On Art - Suki Bishop
"I was still living at home with my parents and when I met Ron I'd started to work after leaving St Martins School of Art in London. I'd made an animated film there which went into my degree show, and I got offered a job by Rank. It was the advertising section of the film company. I was the only girl in the art department and I started working quite closely with one of the directors who was running the art department. I was making commercials and documentaries and then I started doing some animated films for the BBC for a programme called 'Vision On'.
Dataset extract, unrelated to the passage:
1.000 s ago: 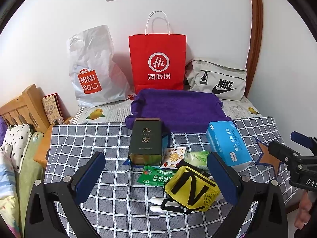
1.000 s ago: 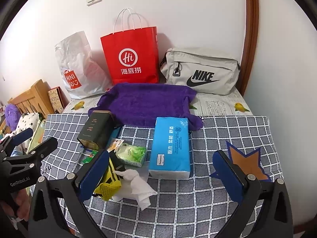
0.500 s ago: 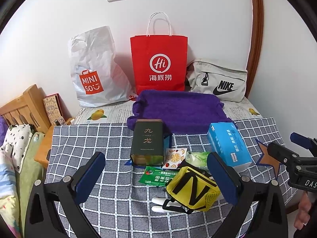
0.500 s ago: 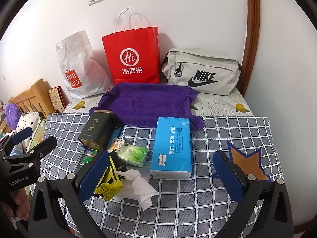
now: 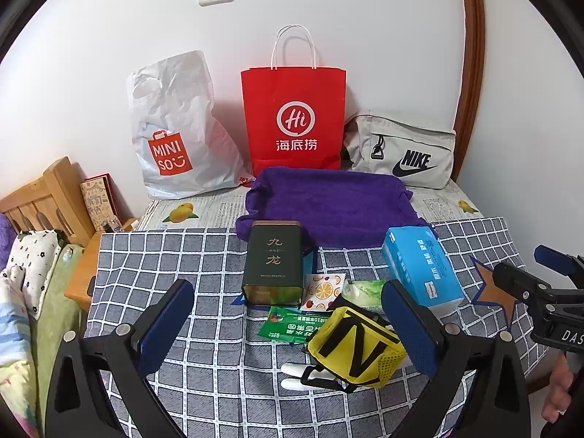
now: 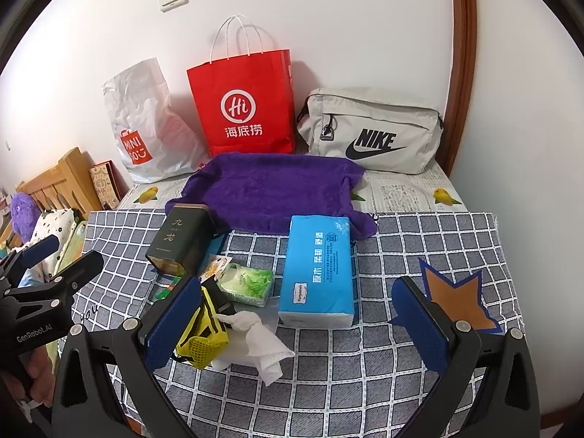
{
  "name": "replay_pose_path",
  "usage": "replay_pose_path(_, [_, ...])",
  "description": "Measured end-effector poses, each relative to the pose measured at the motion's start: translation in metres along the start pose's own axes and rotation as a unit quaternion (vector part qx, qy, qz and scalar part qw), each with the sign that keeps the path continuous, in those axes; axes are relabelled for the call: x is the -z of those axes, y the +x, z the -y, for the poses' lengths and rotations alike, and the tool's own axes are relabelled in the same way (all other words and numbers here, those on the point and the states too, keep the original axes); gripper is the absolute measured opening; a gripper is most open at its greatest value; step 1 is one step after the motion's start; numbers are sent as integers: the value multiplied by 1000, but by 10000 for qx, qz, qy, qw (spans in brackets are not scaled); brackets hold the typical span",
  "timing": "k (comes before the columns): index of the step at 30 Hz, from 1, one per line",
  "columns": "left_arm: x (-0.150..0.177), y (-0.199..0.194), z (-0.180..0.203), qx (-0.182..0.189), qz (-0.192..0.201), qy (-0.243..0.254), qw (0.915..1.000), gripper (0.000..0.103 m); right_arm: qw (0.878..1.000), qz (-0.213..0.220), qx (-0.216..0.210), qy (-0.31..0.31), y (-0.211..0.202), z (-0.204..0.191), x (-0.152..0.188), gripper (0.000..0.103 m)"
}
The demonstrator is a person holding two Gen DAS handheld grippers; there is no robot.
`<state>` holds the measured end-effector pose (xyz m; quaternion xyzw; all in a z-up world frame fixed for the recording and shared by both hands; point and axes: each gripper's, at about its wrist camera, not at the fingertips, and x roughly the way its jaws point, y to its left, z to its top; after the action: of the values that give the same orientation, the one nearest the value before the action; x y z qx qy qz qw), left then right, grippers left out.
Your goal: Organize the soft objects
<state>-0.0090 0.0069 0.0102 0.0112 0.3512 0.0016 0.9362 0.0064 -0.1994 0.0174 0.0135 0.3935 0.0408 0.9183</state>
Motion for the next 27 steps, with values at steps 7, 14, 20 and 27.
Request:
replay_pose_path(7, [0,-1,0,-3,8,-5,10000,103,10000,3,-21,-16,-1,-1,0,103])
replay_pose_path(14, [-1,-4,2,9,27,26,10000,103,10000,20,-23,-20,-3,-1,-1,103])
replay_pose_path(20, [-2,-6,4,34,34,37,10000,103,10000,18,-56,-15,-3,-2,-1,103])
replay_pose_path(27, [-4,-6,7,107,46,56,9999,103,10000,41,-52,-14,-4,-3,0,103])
"It was all stop frame animation, not cell drawing. It was all cut out artwork, moving a bit, clicking the camera and going on. It was all quite laborious. Then when Ron and Chris found this place down in the Westcountry, I got roped in to do all the artwork when we set the company up.
"Ron and I had a tiny little terraced house in Fulham and down in the basement I'd got my plantestand, a lightbox and great stacks of Letraset. Chris would come up and we'd talk about what we were going to do and we'd sit there in the basement and think about copy. Chris and Ron would write copy and I'd do the layouts and eventually produce all the ads. It was painstaking because every bit of wording was hand Letrasetted, which is rubbed down lettering. I don't know if it exists anymore but in those days that's how I did it.
"I went through books and books of layout paper and this is all Letraset stuff. I did a lot of things for the t-shirts as well, there were the badges, the letterheads.
"Then we did the little brochure. I remember I did the cover for it and I had this guy on a surfboard on the front and I didn't put a face on him for a long time. In the end Chris said: "For God's sake! You can't have a faceless surfer on the front cover of the thing!" That was our first little brochure that went out. All of these were just done in the basement of this little place in Fulham that we had. There was no brief. It was all up to me. It was just what I came up with. It was all this hand drawing and Letrasetting at night when I got back from the film company.
"Chris and Ron between them came up with all the copy, I did all the artwork and ... oh it looks so dated now it's a joke! But we thought it was wonderful at the time. Ron organised these guys to fly post all round London so it was all very exciting in those days. It was terrific and we were all good friends. As the years went by I was working up in town and I had little children, I saw less and less of it.
"So my involvement was sitting in a basement up in London!"